Please give every entry again, exactly as it reads.
____ ENTRIES SHOWN
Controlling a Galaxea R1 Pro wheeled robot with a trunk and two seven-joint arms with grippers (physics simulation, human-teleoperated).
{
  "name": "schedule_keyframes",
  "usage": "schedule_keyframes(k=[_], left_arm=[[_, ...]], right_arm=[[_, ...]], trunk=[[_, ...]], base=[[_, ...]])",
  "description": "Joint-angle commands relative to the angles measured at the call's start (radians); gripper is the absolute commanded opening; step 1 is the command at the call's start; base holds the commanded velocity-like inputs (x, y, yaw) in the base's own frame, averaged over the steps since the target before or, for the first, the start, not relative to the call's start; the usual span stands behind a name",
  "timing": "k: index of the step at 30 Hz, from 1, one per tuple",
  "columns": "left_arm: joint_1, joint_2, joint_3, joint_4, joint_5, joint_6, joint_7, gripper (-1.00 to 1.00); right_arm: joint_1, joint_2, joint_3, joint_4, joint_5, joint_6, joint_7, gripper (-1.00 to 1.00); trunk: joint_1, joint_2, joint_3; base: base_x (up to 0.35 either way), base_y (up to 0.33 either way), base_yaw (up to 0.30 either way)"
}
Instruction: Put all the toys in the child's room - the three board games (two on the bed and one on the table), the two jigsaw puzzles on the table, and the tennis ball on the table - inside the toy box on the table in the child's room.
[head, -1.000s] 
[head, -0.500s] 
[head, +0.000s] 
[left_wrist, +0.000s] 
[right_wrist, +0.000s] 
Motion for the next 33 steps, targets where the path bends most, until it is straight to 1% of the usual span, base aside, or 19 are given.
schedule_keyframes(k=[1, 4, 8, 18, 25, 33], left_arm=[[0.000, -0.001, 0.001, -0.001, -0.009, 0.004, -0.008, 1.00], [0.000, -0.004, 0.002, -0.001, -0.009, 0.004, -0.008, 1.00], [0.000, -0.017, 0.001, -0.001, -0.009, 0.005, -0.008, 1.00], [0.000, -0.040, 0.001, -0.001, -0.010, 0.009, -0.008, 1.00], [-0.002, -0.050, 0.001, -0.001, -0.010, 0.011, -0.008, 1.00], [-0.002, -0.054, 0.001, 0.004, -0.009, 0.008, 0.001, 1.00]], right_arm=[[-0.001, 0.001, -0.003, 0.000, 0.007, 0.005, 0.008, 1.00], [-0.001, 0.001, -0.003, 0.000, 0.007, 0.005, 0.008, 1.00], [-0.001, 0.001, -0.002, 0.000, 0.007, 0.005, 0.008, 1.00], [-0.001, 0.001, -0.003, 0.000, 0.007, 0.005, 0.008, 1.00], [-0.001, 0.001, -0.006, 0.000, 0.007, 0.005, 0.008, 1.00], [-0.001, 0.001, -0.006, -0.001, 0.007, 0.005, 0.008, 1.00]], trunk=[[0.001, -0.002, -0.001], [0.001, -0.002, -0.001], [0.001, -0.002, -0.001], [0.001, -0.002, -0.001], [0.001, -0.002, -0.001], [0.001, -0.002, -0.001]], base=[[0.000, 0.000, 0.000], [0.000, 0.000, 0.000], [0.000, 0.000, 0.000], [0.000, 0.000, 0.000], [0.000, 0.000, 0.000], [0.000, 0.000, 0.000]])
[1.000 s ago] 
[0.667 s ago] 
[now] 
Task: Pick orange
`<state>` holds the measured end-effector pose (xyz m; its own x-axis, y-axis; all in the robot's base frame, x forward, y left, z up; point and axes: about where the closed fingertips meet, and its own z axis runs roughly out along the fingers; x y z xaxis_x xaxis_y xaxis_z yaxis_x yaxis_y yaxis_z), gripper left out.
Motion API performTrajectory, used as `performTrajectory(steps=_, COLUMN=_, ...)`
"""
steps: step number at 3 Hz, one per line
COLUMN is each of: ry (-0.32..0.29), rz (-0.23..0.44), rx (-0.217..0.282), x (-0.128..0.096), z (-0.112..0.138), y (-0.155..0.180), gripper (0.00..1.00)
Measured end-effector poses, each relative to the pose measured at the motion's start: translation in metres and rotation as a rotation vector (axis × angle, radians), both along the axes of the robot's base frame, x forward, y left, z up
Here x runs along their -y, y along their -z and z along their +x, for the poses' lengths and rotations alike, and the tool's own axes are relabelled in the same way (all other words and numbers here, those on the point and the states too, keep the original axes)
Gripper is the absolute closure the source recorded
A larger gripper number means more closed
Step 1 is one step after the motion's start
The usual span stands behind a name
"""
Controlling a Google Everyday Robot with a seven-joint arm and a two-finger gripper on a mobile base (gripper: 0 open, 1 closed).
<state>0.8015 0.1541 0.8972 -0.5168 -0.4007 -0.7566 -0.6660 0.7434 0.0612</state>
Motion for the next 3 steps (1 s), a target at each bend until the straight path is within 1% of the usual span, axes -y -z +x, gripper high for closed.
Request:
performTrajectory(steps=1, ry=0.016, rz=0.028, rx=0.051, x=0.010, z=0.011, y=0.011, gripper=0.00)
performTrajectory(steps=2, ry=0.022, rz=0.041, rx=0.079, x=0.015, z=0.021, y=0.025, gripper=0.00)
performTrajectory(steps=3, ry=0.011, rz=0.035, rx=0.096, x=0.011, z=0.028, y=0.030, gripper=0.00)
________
_TASK SOLUTION_:
Controlling a Galaxea R1 Pro wheeled robot with a trunk and two seven-joint arms with grippers (physics simulation, human-teleoperated).
{
  "name": "schedule_keyframes",
  "usage": "schedule_keyframes(k=[_], left_arm=[[_, ...]], right_arm=[[_, ...]], trunk=[[_, ...]], base=[[_, ...]])",
  "description": "Joint-angle commands relative to the angles measured at the call's start (radians); gripper is the absolute commanded opening; step 1 is the command at the call's start; base holds the commanded velocity-like inputs (x, y, yaw) in the base's own frame, averaged over the steps since the target before or, for the first, the start, not relative to the call's start; the usual span stands behind a name",
  "timing": "k: index of the step at 30 Hz, from 1, one per tuple",
  "columns": "left_arm: joint_1, joint_2, joint_3, joint_4, joint_5, joint_6, joint_7, gripper (-1.00 to 1.00); right_arm: joint_1, joint_2, joint_3, joint_4, joint_5, joint_6, joint_7, gripper (-1.00 to 1.00); trunk: joint_1, joint_2, joint_3; base: base_x (up to 0.35 either way), base_y (up to 0.33 either way), base_yaw (up to 0.30 either way)"
}
Instruction: Put all the toys in the child's room - the three board games (two on the bed and one on the table), the two jigsaw puzzles on the table, and the tennis ball on the table - inside the toy box on the table in the child's room.
[head, -1.000s] 
[head, -0.500s] 
[head, +0.000s] 
[left_wrist, +0.000s] 
[right_wrist, +0.000s] 
Motion for the next 33 steps, targets where the path bends most, until it is straight to 1% of the usual span, base aside, or 19 are given.
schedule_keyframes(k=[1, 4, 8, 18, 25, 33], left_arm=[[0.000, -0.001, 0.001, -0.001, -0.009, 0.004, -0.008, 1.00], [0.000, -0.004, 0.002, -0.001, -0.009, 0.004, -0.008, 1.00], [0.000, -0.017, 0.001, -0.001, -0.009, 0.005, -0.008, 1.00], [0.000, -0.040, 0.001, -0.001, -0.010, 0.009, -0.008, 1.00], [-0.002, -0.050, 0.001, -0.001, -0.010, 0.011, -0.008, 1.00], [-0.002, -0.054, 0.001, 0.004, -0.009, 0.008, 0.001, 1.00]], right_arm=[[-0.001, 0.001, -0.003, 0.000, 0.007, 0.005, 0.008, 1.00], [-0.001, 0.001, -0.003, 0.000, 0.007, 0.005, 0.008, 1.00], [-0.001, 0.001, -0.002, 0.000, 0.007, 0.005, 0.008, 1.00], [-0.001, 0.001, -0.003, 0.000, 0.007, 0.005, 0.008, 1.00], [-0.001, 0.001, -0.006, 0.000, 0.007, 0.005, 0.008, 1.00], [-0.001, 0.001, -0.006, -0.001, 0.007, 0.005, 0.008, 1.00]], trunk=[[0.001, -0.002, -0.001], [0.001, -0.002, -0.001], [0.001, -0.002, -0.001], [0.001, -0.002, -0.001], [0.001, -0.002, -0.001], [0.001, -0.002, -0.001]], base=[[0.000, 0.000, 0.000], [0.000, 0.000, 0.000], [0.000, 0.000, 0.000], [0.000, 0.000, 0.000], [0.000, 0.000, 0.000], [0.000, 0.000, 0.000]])
[1.000 s ago] 
[0.667 s ago] 
[now] 
Task: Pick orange
`<state>` holds the measured end-effector pose (xyz m; its own x-axis, y-axis; all in the robot's base frame, x forward, y left, z up; point and axes: about where the closed fingertips meet, and its own z axis runs roughly out along the fingers; x y z xaxis_x xaxis_y xaxis_z yaxis_x yaxis_y yaxis_z), gripper left out.
Motion API performTrajectory, used as `performTrajectory(steps=_, COLUMN=_, ...)`
"""
steps: step number at 3 Hz, one per line
COLUMN is each of: ry (-0.32..0.29), rz (-0.23..0.44), rx (-0.217..0.282), x (-0.128..0.096), z (-0.112..0.138), y (-0.155..0.180), gripper (0.00..1.00)
Measured end-effector poses, each relative to the pose measured at the motion's start: translation in metres and rotation as a rotation vector (axis × angle, radians), both along the axes of the robot's base frame, x forward, y left, z up
Here x runs along their -y, y along their -z and z along their +x, for the poses' lengths and rotations alike, and the tool's own axes are relabelled in the same way (all other words and numbers here, those on the point and the states too, keep the original axes)
Gripper is the absolute closure the source recorded
A larger gripper number means more closed
Step 1 is one step after the motion's start
The usual span stands behind a name
"""
Controlling a Google Everyday Robot with a seven-joint arm and a two-finger gripper on a mobile base (gripper: 0 open, 1 closed).
<state>0.8015 0.1541 0.8972 -0.5168 -0.4007 -0.7566 -0.6660 0.7434 0.0612</state>
Motion for the next 3 steps (1 s), a target at each bend until the straight path is within 1% of the usual span, axes -y -z +x, gripper high for closed.
Request:
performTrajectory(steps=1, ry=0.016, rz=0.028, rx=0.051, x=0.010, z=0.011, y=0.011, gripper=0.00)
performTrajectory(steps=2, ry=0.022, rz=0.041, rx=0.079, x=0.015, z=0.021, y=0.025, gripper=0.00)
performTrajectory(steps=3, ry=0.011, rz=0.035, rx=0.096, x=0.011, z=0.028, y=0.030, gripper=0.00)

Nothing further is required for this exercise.